Malaysia is a country home to a diverse population of Muslims, Christians, Buddhists and Hindus. In addition to the Malay Peninsula, Malaysia incorporates the states of Sarawak and Sabah on the island of Borneo. These two states are approximately 400 miles from the mainland of Malaysia. Sabah is interesting from the point of view of special ops forces, as tribesmen from Sarawak are renowned as trackers and have been used by the British SAS (Special Air Service). Malaysia is rich in natural resources and has a booming economy, which makes it an appealing target for terrorists and other aggressors.

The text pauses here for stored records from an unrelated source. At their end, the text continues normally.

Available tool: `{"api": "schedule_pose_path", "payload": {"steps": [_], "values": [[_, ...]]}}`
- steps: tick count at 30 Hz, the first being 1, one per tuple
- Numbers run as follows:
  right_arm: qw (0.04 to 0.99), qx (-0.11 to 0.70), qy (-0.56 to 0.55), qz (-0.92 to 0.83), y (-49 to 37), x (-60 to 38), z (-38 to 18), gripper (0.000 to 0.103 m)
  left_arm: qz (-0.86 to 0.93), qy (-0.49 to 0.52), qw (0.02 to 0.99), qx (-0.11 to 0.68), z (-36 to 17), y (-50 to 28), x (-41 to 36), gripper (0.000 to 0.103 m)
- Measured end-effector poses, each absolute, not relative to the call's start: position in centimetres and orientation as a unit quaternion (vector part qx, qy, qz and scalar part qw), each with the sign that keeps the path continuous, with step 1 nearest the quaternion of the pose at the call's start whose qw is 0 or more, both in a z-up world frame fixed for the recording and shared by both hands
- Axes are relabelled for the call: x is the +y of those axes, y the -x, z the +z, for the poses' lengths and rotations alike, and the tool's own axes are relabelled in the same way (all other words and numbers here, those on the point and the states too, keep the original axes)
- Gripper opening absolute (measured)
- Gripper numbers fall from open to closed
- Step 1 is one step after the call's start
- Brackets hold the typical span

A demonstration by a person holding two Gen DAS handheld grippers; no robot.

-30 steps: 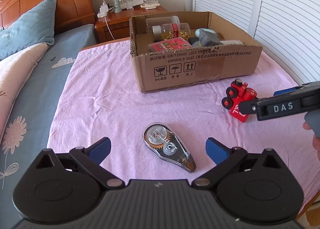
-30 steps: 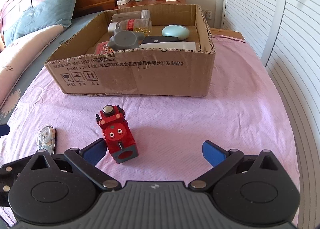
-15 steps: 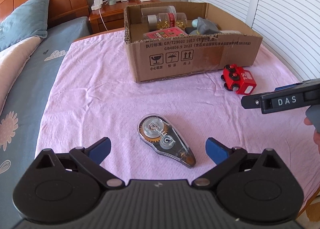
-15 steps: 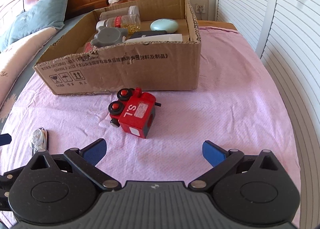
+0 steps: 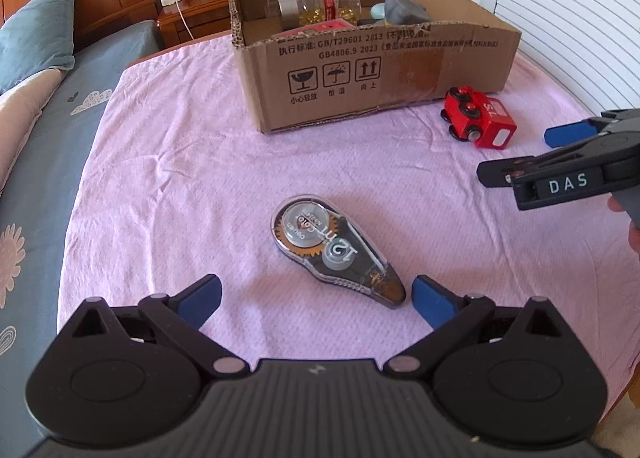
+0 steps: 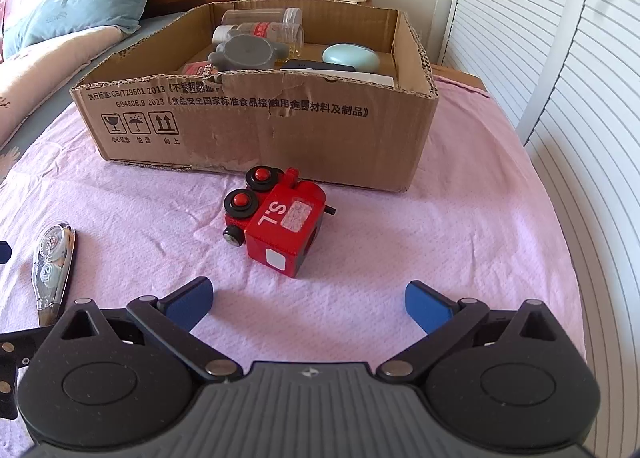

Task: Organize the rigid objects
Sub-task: 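Move the left tool to the correction tape dispenser while the right tool approaches the red robot toy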

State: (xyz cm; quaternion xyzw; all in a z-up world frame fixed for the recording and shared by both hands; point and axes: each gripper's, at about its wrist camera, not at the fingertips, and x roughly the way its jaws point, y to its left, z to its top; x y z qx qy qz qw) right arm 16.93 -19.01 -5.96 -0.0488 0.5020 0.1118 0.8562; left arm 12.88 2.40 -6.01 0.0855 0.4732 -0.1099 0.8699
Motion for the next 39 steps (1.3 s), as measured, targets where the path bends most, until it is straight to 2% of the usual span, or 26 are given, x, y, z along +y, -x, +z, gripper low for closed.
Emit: {"api": "schedule_pose_path", "payload": {"steps": [10,28,31,32,39], "values": [[0.859,0.496,0.05,0.117,-17.0,-19.1,-6.0,0.103,-0.115,-0.1,0.862,0.483,-5.9,-12.7,4.0,0.102],[0.862,0.49,0.052,0.123,-16.9,-19.2,-6.0,0.103,-0.186,-0.088,0.87,0.448,-6.7,-14.8,1.2,0.102],[0.862,0.488,0.053,0.127,-16.8,-19.3,-6.0,0.103,-0.19,-0.087,0.872,0.443,-6.6,-14.9,1.1,0.096],[0.862,0.488,0.053,0.128,-16.8,-19.3,-6.0,0.103,-0.189,-0.085,0.874,0.439,-6.4,-14.9,1.1,0.087],[0.857,0.494,0.059,0.135,-17.2,-19.2,-5.9,0.103,-0.172,-0.077,0.874,0.448,-6.2,-14.7,1.3,0.087]]}}
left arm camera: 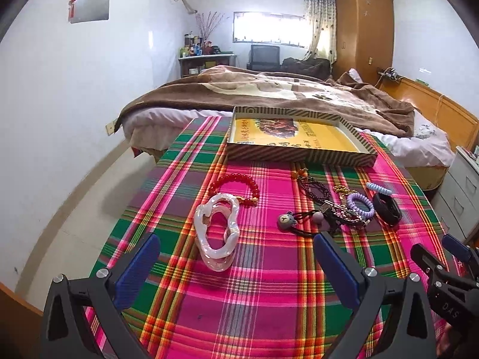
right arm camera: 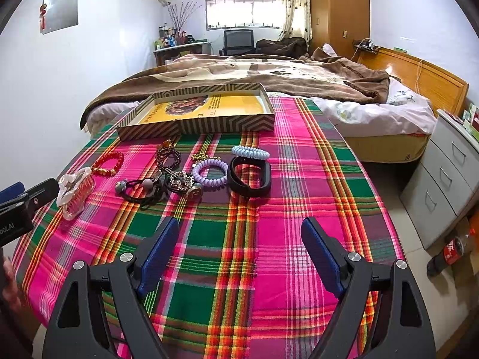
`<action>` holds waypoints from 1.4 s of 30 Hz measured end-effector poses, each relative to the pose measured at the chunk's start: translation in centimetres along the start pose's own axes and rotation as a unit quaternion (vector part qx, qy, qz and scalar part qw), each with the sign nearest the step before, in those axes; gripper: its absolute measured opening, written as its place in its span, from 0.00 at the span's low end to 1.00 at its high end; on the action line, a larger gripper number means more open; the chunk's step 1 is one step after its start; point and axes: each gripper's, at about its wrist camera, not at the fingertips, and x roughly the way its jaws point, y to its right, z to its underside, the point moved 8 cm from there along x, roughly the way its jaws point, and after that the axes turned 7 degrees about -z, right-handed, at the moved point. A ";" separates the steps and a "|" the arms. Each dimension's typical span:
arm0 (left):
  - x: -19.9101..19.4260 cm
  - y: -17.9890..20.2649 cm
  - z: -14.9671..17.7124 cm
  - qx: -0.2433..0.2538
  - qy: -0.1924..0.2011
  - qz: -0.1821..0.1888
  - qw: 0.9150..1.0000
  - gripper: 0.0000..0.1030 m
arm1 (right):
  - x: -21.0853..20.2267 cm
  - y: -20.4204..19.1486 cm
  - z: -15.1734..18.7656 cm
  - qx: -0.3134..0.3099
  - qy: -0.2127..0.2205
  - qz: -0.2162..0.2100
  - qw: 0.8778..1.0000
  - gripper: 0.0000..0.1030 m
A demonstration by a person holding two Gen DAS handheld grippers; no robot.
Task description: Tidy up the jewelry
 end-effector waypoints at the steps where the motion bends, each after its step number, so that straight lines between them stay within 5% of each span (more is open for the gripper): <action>1: 0.0 0.0 0.0 0.000 -0.001 0.001 1.000 1.00 | 0.0 0.0 0.0 0.000 -0.001 0.000 1.000 0.82; 42: 0.1 0.3 0.3 0.005 -0.010 -0.010 1.000 1.00 | 0.1 -0.2 0.0 0.000 -0.001 -0.001 1.000 0.82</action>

The principal special ops unit of the Malaysian Army is 21 Grup Gerak Khas (GGK), a brigade-sized formation that controls Special Forces battalions. The GGK is the administrative and command element while the three Special Forces battalions (sometimes designated regiments) are the “teeth” units. The 11th Regiment Gerak Khas functions as the special forces regiment and is organized into four saber squadrons assigned hostage rescue, counter-revolutionary warfare, direct action, and so on. Before attempting selection for the 11th Regiment, personnel must have eight years of service in one of the kommando regiments. The other two regiments (battalions) are 21 and 22 Kommando regiments that are trained for long-range recon, sabotage, covert ops, airborne assault, and amphibious assault. Although each of the special forces battalions is trained for an array of special ops missions including guerilla and counter-guerilla warfare, escape and evasion, subversion and sabotage, and counterterrorism; the unit is especially renowned for its jungle warfare expertise and special ops units around the world send personnel to train with the GGK in jungle warfare.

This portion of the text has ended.